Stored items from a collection
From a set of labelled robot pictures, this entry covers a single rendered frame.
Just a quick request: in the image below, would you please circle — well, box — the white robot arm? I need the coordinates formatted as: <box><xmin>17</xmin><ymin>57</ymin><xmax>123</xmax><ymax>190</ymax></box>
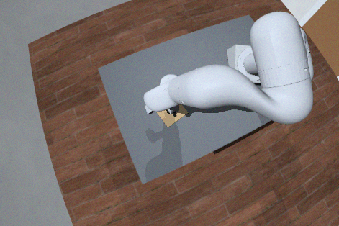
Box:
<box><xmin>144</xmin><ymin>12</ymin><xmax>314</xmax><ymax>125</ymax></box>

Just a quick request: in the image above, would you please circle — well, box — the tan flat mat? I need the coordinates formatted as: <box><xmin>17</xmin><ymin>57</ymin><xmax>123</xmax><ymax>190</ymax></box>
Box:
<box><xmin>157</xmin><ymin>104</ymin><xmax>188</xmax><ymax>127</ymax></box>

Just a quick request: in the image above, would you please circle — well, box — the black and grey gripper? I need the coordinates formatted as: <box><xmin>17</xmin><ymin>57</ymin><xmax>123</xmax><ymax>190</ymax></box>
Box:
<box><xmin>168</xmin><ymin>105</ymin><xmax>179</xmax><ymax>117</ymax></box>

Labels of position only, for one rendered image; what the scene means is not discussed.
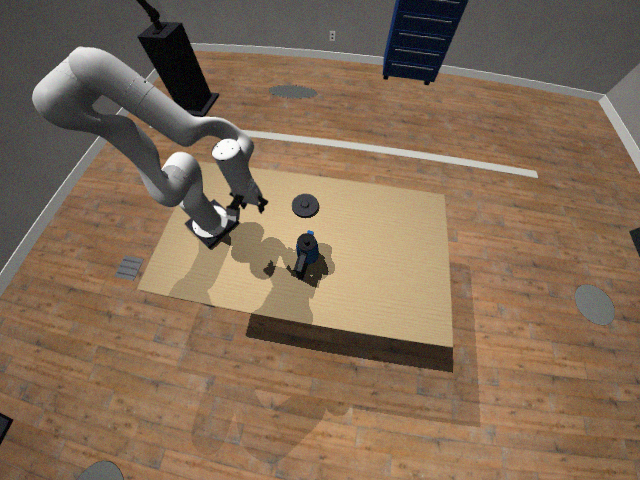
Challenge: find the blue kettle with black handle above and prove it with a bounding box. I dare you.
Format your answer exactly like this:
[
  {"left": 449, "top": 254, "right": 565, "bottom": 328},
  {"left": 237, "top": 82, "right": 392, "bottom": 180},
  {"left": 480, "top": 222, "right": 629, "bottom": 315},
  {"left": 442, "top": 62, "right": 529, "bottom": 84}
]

### [WORK REQUEST]
Look through the entries above, and wherever a line holds the string "right", copy it.

### [EXERCISE SOLUTION]
  {"left": 449, "top": 254, "right": 565, "bottom": 328},
  {"left": 237, "top": 82, "right": 392, "bottom": 180},
  {"left": 480, "top": 222, "right": 629, "bottom": 315},
  {"left": 442, "top": 62, "right": 529, "bottom": 84}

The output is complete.